RIGHT AT THE END OF THE DAY

I tried to play the 1-2-3 game with the same student from tech, and we decided to narrow down the options by category so that we could possibly train ourselves to have the same brain. Well, it still didn't work - 

UNTIL!

Another student came up to ask what we were doing. I said "On the count of three, say the same word as me. 1-2-3-SALTINE!"

WE BOTH SAID SALTINE. This has never happened - IN. MY. LIFE.

Addendum: Earlier, this same student and I made the same joke at the same time, and discovered we both love Fig Newtons!

This was a magical day. The odds - ASTRONOMICAL - and yet, it gets better.

On the way home, I decided to stop at the store to pick up a few things, so I moved to the right lane on the highway, where I passed a car that was pulled over on the side - I know, you are supposed to leave a lane between your car and the edge when that happens, but I had to exit. But then, I passed not one, not two, not three, but FOUR MORE CARS ON THE SIDE. All unrelated, all within the 2 1/4 miles between when I moved into the right lane and when I exited the highway! WHAT!

Then, I decided that naturally, I had to buy a lottery ticket. Unfortunately, I did not realize that tonight is the drawing, so I bought a scratch off ticket with my last two dollars - I did not know at the time that the actual lottery ticket costs $2, or I would have bought that, and I think I would have won. However, under astronomically unlikely circumstances, I missed this information, bought a scratch off ticket, and LOST! On my lucky day! What are the odds!

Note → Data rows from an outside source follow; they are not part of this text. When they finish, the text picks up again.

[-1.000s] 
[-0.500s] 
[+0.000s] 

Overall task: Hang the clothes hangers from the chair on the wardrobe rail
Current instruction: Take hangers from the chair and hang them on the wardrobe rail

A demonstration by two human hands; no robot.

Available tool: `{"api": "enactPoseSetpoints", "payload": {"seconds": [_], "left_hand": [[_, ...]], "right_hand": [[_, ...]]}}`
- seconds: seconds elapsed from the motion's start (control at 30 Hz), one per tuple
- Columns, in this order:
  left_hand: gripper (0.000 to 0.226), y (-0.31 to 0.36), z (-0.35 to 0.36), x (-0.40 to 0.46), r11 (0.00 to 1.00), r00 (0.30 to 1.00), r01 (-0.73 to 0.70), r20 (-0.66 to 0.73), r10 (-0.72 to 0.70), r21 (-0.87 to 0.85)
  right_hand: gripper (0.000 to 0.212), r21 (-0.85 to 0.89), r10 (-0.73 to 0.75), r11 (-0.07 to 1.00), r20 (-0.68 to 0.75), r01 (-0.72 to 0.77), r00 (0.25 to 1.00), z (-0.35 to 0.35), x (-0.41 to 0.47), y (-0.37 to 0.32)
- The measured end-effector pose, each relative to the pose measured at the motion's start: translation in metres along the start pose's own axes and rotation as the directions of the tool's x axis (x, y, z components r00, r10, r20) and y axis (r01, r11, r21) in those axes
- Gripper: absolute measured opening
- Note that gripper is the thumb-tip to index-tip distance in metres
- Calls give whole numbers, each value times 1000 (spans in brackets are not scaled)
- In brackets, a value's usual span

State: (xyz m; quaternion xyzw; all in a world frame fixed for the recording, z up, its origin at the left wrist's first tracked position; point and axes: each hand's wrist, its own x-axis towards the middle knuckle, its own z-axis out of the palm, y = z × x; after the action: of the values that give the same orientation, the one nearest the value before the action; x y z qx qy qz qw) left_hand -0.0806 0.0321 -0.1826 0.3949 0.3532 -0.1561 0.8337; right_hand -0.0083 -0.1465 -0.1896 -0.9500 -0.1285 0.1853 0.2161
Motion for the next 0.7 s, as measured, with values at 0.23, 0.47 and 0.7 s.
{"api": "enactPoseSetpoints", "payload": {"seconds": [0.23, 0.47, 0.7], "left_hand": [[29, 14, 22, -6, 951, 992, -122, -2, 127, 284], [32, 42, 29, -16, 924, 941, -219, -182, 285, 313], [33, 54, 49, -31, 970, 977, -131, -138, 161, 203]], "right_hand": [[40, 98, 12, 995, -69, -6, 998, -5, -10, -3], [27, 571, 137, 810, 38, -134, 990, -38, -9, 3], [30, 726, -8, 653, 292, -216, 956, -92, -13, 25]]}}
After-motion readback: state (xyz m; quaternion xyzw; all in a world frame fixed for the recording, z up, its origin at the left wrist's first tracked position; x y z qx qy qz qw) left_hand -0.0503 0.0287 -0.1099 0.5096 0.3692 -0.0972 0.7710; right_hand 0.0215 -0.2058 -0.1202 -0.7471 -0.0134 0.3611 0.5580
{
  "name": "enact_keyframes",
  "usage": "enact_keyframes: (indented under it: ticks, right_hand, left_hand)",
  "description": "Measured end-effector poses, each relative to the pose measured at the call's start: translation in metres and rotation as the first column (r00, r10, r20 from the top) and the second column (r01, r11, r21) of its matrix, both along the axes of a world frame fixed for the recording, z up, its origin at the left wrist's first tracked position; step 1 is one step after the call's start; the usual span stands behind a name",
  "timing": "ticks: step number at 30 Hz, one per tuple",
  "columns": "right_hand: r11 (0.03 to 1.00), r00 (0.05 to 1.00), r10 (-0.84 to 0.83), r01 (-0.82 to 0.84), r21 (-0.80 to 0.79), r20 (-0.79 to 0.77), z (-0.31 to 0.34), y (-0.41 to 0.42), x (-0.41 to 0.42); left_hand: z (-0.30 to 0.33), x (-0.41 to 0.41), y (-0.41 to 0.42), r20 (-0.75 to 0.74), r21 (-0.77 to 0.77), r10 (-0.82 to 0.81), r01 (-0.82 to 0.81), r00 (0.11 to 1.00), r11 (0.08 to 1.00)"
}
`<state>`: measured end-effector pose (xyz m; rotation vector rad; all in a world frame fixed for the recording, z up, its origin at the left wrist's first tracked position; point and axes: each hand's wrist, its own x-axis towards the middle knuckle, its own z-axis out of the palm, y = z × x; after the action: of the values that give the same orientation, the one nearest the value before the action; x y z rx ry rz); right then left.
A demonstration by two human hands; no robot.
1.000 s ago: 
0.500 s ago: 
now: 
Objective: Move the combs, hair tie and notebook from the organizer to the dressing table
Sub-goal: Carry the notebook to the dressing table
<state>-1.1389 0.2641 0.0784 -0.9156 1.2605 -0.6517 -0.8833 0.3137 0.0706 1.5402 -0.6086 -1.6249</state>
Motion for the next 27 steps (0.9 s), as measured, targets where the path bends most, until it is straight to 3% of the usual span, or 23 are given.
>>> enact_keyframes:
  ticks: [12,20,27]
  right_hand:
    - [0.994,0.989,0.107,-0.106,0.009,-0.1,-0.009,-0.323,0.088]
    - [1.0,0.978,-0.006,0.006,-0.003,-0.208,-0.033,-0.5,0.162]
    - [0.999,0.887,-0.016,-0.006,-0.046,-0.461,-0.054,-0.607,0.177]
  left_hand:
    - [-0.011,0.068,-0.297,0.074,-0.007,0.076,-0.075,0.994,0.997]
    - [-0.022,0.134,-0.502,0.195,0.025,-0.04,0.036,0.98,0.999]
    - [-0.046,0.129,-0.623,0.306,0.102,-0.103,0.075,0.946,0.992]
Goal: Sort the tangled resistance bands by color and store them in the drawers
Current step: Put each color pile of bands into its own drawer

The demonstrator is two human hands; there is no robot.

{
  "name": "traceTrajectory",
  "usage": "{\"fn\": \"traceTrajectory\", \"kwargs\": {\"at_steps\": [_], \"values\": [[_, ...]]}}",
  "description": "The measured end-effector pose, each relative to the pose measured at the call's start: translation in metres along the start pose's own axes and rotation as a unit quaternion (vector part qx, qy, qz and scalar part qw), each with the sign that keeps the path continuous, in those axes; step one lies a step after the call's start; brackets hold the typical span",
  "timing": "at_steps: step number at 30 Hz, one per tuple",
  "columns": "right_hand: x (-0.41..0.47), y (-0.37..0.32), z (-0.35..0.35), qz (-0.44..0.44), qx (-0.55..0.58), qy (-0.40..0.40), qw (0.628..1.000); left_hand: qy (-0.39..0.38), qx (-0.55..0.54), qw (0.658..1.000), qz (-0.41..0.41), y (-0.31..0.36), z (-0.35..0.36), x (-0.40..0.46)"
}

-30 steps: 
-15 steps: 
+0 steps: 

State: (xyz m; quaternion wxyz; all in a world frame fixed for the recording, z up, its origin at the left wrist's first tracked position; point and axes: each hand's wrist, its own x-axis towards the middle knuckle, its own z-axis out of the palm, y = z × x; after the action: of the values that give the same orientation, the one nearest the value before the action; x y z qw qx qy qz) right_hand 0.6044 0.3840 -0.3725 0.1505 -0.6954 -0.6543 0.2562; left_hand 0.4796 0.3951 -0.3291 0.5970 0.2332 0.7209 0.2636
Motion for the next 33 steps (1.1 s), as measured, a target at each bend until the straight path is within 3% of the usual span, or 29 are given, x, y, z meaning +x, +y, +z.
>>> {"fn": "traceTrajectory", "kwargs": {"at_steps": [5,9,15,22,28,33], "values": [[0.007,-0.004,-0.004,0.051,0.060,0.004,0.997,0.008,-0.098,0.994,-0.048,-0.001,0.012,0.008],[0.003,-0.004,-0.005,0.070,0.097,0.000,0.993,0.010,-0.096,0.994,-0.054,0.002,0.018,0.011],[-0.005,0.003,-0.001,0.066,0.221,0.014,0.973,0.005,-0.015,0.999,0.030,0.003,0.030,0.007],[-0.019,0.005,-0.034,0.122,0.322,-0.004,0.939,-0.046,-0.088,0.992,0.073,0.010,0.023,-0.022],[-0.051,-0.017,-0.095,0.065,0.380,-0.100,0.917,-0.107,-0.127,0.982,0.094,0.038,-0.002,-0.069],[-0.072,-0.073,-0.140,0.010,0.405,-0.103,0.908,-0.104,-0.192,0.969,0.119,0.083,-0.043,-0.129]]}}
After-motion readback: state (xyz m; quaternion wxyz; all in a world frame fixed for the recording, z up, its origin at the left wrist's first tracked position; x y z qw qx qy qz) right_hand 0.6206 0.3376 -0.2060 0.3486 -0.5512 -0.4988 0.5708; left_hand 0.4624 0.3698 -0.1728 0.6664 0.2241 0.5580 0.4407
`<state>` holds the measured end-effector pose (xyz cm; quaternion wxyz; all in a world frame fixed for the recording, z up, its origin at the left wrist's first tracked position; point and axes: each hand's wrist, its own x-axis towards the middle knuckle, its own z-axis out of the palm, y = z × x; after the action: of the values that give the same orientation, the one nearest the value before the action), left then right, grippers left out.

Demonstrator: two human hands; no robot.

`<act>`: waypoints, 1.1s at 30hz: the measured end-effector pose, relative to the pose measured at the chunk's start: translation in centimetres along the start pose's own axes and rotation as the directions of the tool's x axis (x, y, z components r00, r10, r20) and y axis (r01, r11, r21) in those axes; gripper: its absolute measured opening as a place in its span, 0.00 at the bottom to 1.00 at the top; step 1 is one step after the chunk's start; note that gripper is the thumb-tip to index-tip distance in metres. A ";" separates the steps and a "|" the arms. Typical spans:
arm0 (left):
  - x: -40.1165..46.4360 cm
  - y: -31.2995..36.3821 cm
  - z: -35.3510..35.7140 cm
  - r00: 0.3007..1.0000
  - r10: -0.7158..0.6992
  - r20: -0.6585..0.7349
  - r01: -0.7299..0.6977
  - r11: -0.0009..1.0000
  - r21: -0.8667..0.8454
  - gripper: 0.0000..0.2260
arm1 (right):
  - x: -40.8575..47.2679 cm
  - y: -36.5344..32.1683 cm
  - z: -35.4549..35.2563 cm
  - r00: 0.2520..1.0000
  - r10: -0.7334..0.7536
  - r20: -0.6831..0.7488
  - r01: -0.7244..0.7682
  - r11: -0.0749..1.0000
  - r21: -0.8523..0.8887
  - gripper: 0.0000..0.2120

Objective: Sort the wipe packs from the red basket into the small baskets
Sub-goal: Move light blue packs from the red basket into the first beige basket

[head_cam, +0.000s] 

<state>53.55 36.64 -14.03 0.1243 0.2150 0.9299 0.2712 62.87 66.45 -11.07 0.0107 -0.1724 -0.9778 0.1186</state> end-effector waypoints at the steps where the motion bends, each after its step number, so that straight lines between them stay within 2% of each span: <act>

Then, thinking it couldn't get any more unlikely, I got home to find that a Christmas card I sent out had been chewed up in the mail and returned! How often does that happen? So I wrote a note about it, put it in a new envelope, and resent it. About that time, my mother returned home and said "I have something for you"....

AND IT WAS THIS DOUGHNUT. From Krispy Kreme, of all places!

THIS WAS A GREAT DAY OF ASTRONOMICALLY ODD-DEFYING EVENTS.
I am in awe.
And delighted.
And still just mind-blown about the saltines.

Tuesday, December 3, 2013

Idleness is my enemy

Praxis Updates: So far I'm 2 for 2 - passed the PLT 7-12 exam!! The last test is a week from Thursday. Here we goooo!

Additionally, it has come to my attention that I only have six days remaining in the classroom, and I am both confused and horrified at this realization. I am also unsure of how to approach this situation. We are transitioning back to my co-op teacher leading all lessons, and that's really weird, because I just sit back and watch (or participate, more often), but the transition seemed to happen really fast for me, and I wonder if it happened so fast for the students? But I guess it is better than suddenly leaving next week with no further explanation... although I might actually like that better, because I can stay busy right up until the end, the way I like to be. I think idleness is my enemy. (Hence the title of this post - I just made that discovery, right now, as I was writing this. That's pretty amazing.)

So my mind has been rather scattered in recent days, as I think you can see. My emotions are registering high on the Richter scale, and I'm not sure how to cope. Except to keep on living, and laughing, and loving.

I think it is really important to surround yourself with your blessings - do not allow yourself to forget the ways you are warm. And measure your life in love. Always, always, measure in love. In that way, I am very rich.

It is nearly unbelievable to think of how quickly this semester flew by. It feels like just yesterday, or at least last week, that I was jump starting my car on the first teacher workday, back on August 19th. Can you imagine! And to think of how much has happened between then and now...?

It seems that I have nothing cohesive to say, except for this:

I am blessed. Incredibly.

How can you sleep at a time like this unless the dreamer is the real you?

"The LORD will fulfill his purpose for me;
your steadfast love, O LORD, endures forever.
Do not forsake the work of your hands."